We’re not only saying goodbye to summer this month, but also to our beloved colleague Marta Capano, who has been working on the ERC project “Everyday Writing in Graeco-Roman and Late Antique Egypt” since January. Anne-Sophie Rouckhout talked with Marta, to ask her about new adventures, fond memories and an exciting event that took place this month…
Hi Marta! You have been part of our section as a scientific collaborator for the EVWRIT project. Can you tell us a little bit about the work you have been doing?
Hello, and thanks for this opportunity! At Gent, I have been working with the EVWRIT research group, which investigates communication in documentary papyri. With Prof. Klaas Bentein, EVWRIT’s PI, I researched pragmatic functions in the language of Greek papyri, and especially on the link between textualization and speech acts, which means that we want to understand how the writer organized what they wished to express or achieve. For instance, it is very interesting seeing how politeness and making a request interact with each other! You can read very fun papyri from the 1st c. CE where subordinates carefully try to make their bosses do things without being disrespectful!
New adventures ahead, because you have been rewarded a fellowship at the Centre for Hellenic Studies of Harvard University. Congratulations! What research will you be working on there?
Thank you so much! It’s going to be a lot of fun! Here at the CHS I’m conducting my own research project on multilingualism in Sicily in the postclassical period. Basically, I study the choice of inscribing bilingual inscriptions (similar texts in different languages on a single stone) and the social implications of this choice. What does it mean if you have a private funerary stone that is bilingual? And what if there is a public monument with two languages? In addition, I investigate phenomena of language contact with Latin and Punic on seemingly monolingual Greek texts. It’s fun to see how sometimes you can have a monolingual Greek inscription with a lot of language contact, while a public bilingual inscription with two texts that are purposefully “pure”, without any form of contact. Also, the Center for Hellenic Studies has welcomed many Gentenaars over the years, and it is a spectacular place to do research. Check it out on the internet!
I study the choice of inscribing bilingual inscriptions and the social implications of this choice. What does it mean if you have a private funerary stone that is bilingual? And what if there is a public monument with two languages?
We also have another reason to congratulate you, because a little bird told us you got married a few weeks ago – at a medieval cloister, no less! What was that like?

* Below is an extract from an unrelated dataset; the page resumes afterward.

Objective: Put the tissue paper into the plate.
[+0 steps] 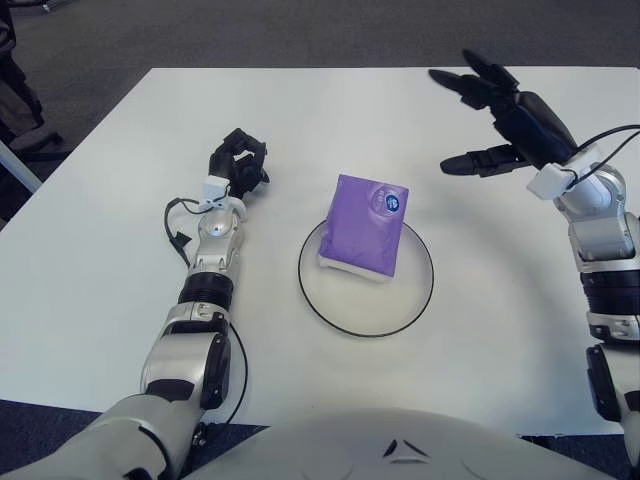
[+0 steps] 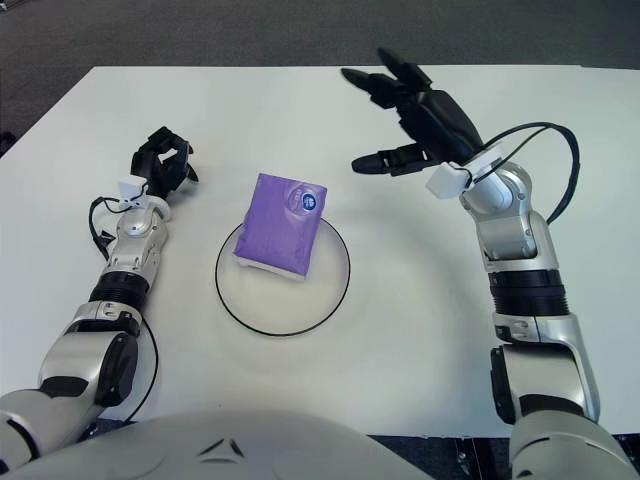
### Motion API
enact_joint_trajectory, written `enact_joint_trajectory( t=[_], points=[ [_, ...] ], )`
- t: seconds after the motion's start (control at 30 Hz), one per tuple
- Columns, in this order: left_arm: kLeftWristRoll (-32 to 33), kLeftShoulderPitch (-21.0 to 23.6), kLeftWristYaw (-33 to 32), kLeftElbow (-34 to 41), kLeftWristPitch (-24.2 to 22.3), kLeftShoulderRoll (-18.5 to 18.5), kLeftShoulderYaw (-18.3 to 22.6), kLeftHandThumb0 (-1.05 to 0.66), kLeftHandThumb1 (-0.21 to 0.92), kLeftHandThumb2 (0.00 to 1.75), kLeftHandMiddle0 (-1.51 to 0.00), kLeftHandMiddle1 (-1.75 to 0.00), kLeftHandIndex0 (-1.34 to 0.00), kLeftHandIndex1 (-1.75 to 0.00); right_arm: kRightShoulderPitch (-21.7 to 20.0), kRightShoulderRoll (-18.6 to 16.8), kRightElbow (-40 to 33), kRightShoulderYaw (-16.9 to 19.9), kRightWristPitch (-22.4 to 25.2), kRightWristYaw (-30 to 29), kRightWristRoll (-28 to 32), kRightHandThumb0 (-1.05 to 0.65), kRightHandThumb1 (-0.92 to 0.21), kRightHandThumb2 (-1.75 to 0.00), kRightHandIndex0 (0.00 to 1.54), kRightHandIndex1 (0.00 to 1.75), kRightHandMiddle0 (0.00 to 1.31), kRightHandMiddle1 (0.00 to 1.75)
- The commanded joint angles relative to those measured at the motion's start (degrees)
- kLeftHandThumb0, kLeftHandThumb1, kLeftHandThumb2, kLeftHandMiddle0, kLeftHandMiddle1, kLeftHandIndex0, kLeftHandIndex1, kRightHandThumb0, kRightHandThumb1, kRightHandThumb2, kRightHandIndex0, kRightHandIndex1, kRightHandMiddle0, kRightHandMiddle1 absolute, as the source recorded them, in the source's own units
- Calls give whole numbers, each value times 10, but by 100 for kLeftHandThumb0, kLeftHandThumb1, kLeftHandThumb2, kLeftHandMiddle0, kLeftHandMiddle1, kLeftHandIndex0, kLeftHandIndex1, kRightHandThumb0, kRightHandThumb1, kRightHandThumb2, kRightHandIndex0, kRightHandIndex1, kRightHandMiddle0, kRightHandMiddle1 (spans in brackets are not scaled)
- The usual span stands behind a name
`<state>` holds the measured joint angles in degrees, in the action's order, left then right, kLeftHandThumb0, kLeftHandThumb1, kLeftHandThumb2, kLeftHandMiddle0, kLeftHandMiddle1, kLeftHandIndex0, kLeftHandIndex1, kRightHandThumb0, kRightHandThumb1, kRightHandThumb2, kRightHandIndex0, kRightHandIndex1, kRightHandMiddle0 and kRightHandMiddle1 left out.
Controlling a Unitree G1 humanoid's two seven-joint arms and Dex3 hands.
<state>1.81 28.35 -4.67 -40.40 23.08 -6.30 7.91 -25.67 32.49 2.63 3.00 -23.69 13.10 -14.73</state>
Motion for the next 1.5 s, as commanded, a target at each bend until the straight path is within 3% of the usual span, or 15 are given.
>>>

Aw, thank you! It was a truly wonderful, sunny, and happy day! We got married in a former convent in Sestri Levante, Italy, with a lot of friends from many parts of the world. A friend of mine actually married us, and it was a fully bilingual wedding! My husband is an American academic, and just won a Fulbright scholarship to conduct his research in Greece, so we had to separate just a few days after the wedding – we’ll see each other again in two months. Our case is not unique in academia, but it still feels very wrong not to be together. Hopefully, our commitment to our careers will pay off.
Did you find some time for holidays this summer, to take a break from both work and the wedding preparations? Have you been able to plan a honeymoon?
Well, I had to spend some of my vacation dealing with the wedding organization, because marrying a foreigner requires extra bureaucracy, so alas I could not go anywhere else but to my hometown in Liguria. However – as my brand-new husband says – there are worse things in life than spending time in an Italian town on the sea. For the honeymoon, we are thinking of the Dutch Caribbean, possibly Bonaire. I suspect neither of us is yet tired of trying to speak Nederlands (quite poorly, by the way).
I love Belgian food (and drinking) culture, the beautiful Belgian architecture, and the very diverse language landscape.
I find it fascinating how dialects change across a very small geographic area.
Which fond memories will you take with you from Ghent? And what Belgian peculiarity/custom/habit will you miss most?
I am very fond of Ghent! I’d never been to Belgium before coming to UGent, and I immediately fell in love with the University and with Flanders. Ghent University is very open to foreigners, and everyone made me feel at home – I hope to return in the future, also because I miss so many friends already! Outside academia, I love Belgian food (and drinking) culture, the beautiful Belgian architecture, and the very diverse language landscape. I find it fascinating how dialects change across a very small geographic area. In Europe, this is something I’ve seen in only in Italy, and it’s a richness to be very proud of. On a personal level, I will always be fond of the lack of ostentation of the Flemish people, and their love for broodjes! I found myself preparing a broodje here in Washington DC. Let me tell you, it is not the same away from Ghent’s canals and summer light.
Thank you, Marta! Good luck with your research project and enjoy your stay at Harvard University! We hope to see you again soon to have a Gents broodje together!